DATA EXTRACT:

○ ○ ○

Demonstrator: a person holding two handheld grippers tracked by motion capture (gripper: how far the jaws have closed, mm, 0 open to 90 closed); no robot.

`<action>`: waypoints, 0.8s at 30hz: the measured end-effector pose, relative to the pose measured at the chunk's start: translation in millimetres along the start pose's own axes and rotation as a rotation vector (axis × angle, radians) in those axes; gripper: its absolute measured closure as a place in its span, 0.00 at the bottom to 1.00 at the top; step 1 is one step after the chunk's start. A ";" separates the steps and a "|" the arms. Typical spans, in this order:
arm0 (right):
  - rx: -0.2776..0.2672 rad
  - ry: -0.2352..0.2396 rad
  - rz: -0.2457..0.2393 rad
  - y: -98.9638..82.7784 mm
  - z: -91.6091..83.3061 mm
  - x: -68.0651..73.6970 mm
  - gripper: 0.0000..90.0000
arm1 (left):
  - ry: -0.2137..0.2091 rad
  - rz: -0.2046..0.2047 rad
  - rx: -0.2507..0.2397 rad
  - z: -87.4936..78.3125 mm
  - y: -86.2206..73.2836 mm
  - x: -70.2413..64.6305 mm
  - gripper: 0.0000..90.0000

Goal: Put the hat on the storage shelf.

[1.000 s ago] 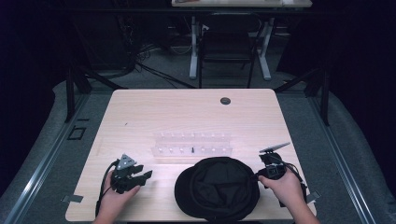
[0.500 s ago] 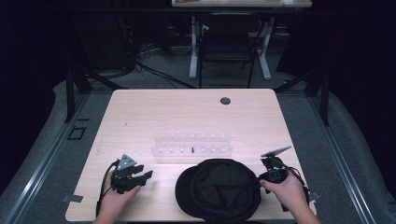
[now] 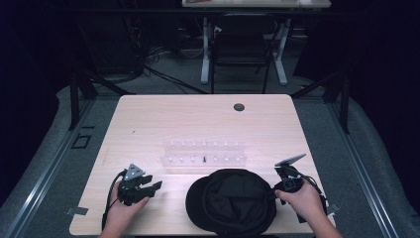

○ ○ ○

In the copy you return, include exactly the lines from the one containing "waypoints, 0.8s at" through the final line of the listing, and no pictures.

RESPONSE TO THE EXERCISE:
`<action>`: waypoints, 0.8s at 30hz: the measured end-effector pose, relative to the pose measured at the chunk's start: translation in millimetres along the start pose's own axes and rotation as a rotation vector (axis × angle, radians) in those axes; gripper: its absolute measured closure as a place in its span, 0.00 at the bottom to 1.00 at the top; step 1 is one step after the chunk's start. A ";" separates the steps and a "|" the arms. Typical spans, in this order:
arm0 (right):
  - rx: -0.2776..0.2672 rad
  - ry: -0.2352..0.2396 rad
  - rz: -0.2457..0.2393 rad
  - y: -98.9638..82.7784 mm
  - z: -91.6091..83.3061 mm
  - x: -68.0651..73.6970 mm
  - gripper: 0.0000..90.0000
arm1 (left):
  - ry: -0.2137..0.2091 rad
  - rz: -0.2046..0.2047 rad
  - rx: -0.2507..0.2397 rad
  - z: -87.4936..78.3125 mm
  - y: -86.2206..73.2836 mm
  - x: -70.2413..64.6305 mm
  - gripper: 0.0000..90.0000

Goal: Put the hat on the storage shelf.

[1.000 s ago] 
[0.500 s ago] 
[now] 

No more is needed for this exercise.